[Stored records]
/---
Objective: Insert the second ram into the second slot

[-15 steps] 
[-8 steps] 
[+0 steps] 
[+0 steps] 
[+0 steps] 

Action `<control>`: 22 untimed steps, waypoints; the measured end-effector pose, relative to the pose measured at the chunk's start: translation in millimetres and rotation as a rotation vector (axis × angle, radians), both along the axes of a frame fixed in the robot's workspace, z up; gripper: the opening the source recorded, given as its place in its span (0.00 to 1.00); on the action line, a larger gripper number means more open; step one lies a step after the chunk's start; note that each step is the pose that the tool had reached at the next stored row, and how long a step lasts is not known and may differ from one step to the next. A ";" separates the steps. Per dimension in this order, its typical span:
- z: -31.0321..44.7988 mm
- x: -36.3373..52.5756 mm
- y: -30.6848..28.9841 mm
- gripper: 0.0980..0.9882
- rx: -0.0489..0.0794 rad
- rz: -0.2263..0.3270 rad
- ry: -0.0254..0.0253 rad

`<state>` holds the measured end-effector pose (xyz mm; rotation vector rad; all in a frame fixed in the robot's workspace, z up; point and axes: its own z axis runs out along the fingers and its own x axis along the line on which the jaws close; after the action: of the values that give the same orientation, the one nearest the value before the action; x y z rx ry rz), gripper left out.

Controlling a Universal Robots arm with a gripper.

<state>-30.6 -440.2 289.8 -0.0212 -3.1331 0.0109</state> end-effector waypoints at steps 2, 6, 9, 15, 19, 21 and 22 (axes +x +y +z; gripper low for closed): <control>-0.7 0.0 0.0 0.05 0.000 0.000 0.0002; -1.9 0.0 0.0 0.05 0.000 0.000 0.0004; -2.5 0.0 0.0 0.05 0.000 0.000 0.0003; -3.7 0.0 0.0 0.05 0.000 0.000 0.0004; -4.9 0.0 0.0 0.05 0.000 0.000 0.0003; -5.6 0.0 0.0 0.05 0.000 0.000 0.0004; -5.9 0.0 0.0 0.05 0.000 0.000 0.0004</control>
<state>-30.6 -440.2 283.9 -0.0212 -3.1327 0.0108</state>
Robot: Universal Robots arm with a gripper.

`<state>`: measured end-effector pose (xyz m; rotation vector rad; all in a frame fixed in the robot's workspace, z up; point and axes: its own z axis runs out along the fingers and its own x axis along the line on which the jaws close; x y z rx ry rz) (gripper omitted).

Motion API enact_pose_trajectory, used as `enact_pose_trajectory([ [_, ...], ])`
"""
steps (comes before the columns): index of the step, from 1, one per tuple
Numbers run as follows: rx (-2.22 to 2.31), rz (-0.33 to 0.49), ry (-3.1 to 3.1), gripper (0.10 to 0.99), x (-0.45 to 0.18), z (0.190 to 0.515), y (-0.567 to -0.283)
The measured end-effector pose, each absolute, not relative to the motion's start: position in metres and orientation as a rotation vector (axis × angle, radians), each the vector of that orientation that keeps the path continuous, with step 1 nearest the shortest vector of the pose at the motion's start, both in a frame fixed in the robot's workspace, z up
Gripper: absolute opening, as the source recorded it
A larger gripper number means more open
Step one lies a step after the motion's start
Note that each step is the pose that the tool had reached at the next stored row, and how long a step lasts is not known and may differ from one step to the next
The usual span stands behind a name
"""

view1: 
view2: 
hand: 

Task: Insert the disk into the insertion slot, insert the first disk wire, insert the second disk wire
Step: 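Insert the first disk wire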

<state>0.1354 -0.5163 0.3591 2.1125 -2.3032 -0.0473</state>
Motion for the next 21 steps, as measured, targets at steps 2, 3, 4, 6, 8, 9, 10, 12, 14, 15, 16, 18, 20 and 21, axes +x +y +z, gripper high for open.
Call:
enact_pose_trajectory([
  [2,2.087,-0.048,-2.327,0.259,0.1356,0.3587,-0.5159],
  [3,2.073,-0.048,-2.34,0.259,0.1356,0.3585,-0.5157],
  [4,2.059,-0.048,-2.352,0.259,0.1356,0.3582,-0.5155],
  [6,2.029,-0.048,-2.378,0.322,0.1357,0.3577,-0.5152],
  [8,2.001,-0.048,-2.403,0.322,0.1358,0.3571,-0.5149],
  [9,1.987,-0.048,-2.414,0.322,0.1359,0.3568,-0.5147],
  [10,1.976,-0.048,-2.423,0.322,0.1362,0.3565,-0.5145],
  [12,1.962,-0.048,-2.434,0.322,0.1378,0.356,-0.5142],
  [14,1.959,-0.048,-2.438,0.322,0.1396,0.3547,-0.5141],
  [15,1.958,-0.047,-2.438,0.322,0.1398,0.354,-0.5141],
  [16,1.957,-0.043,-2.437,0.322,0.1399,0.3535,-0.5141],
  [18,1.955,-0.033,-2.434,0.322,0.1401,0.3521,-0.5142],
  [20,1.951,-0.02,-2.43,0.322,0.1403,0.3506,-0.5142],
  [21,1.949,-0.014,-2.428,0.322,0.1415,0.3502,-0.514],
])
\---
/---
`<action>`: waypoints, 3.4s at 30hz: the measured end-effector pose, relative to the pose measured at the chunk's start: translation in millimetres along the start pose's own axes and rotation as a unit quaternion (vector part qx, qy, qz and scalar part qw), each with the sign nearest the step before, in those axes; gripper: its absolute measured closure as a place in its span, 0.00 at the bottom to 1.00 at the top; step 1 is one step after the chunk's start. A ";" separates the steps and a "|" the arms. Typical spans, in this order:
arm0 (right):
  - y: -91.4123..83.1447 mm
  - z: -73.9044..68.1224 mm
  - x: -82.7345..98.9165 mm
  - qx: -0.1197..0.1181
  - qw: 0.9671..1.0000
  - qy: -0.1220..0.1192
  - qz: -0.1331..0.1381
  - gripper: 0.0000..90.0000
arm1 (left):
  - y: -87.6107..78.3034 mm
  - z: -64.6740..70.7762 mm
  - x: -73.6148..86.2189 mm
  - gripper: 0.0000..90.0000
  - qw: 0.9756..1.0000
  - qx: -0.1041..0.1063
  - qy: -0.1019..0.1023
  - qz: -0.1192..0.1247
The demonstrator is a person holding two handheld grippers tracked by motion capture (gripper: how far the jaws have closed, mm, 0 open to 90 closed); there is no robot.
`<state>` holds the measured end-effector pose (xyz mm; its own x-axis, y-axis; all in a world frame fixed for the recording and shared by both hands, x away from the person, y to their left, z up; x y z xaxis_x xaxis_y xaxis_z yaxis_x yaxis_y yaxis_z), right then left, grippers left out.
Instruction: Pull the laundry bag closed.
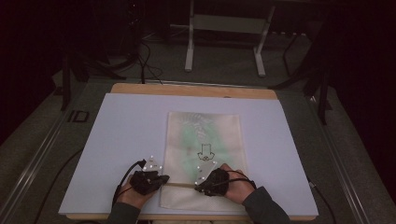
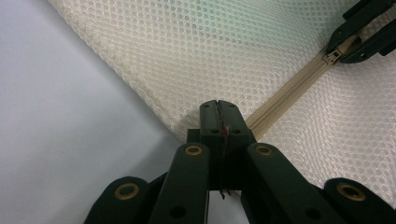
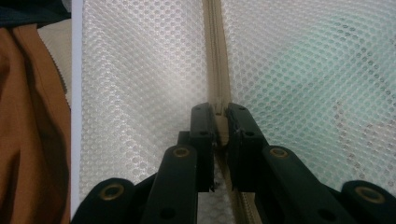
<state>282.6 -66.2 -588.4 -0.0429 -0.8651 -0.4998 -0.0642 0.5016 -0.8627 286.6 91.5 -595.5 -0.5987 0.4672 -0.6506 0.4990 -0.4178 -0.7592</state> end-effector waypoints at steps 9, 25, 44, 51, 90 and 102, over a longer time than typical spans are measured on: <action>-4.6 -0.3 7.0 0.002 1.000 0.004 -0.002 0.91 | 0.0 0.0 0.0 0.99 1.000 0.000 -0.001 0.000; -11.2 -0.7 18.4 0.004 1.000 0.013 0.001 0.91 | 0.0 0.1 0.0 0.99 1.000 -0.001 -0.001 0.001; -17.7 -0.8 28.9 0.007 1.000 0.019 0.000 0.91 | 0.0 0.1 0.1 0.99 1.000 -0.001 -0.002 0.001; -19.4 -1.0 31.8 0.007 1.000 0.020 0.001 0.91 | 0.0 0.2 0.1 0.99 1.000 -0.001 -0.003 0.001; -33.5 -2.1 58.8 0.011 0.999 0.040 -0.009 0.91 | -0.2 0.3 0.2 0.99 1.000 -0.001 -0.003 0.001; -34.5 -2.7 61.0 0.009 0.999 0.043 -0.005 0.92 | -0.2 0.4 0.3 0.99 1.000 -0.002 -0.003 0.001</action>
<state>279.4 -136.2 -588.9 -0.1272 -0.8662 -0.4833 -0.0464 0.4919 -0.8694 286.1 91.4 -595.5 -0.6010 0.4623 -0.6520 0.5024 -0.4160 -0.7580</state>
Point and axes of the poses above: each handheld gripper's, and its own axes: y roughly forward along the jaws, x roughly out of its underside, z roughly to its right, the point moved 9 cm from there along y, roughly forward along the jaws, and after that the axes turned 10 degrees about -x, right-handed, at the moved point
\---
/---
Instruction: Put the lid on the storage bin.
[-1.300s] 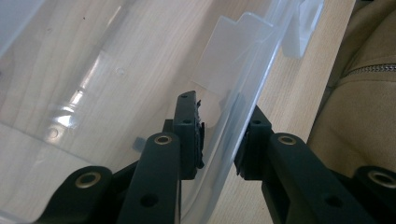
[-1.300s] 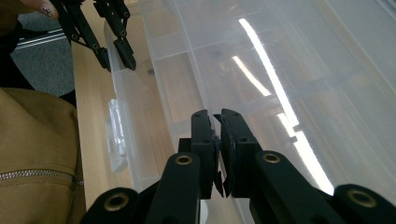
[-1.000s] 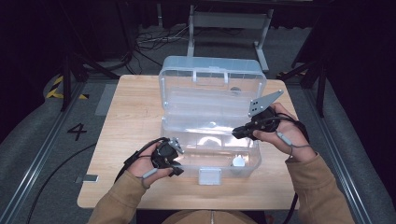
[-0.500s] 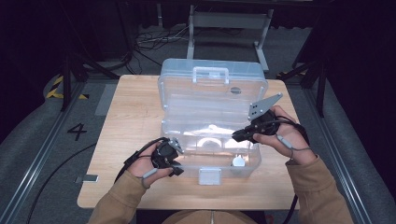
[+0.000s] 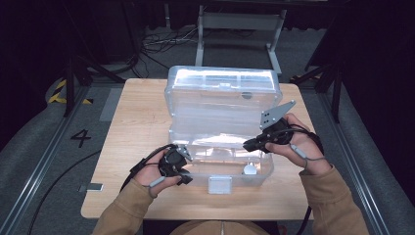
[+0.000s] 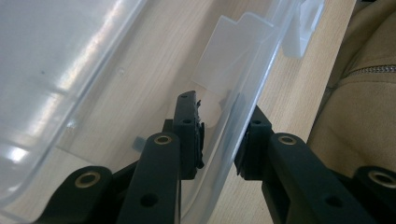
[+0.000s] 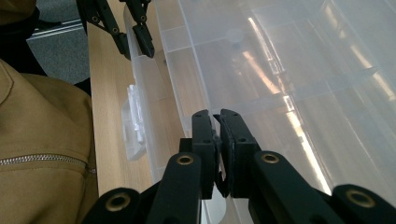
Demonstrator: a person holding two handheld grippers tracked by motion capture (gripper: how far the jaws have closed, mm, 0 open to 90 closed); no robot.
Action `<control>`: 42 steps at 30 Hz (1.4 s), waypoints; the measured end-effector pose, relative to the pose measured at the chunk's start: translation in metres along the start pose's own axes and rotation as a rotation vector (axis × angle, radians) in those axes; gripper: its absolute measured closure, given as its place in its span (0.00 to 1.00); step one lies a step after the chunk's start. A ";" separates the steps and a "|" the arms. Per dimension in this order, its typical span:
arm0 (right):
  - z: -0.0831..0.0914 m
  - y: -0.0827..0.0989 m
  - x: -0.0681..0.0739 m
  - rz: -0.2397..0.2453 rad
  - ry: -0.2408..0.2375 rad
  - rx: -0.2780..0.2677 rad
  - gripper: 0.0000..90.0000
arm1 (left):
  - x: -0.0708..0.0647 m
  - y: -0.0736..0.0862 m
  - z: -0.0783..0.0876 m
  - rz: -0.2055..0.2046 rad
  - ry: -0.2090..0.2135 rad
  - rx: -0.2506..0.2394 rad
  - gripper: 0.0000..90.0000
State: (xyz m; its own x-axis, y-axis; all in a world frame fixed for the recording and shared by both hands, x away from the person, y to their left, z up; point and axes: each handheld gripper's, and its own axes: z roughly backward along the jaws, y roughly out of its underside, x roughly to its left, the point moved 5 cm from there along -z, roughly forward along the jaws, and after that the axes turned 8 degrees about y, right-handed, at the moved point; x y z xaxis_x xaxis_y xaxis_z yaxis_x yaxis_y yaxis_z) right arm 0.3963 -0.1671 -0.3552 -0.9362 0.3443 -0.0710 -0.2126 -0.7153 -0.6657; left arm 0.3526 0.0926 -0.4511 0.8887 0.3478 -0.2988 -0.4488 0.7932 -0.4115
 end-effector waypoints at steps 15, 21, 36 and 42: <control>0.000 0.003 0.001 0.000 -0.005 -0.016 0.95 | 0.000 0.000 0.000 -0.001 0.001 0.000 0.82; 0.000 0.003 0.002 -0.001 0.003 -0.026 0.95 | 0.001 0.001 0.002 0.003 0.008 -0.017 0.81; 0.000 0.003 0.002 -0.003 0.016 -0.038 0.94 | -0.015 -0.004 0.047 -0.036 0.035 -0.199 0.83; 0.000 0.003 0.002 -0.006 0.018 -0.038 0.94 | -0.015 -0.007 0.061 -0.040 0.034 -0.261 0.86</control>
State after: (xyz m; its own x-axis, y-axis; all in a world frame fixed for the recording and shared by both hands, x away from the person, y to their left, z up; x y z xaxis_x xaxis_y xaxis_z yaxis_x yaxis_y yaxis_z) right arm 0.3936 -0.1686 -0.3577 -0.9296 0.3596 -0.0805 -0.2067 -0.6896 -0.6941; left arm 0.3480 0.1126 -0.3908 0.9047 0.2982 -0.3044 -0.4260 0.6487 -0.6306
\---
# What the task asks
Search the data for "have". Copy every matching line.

# Task result
The demonstrator is a person holding two handheld grippers tracked by motion capture (gripper: how far the jaws have closed, mm, 0 open to 90 closed); there is no robot.
Demonstrator: a person holding two handheld grippers tracked by motion capture (gripper: how far the jaws have closed, mm, 0 open to 90 closed); no robot.

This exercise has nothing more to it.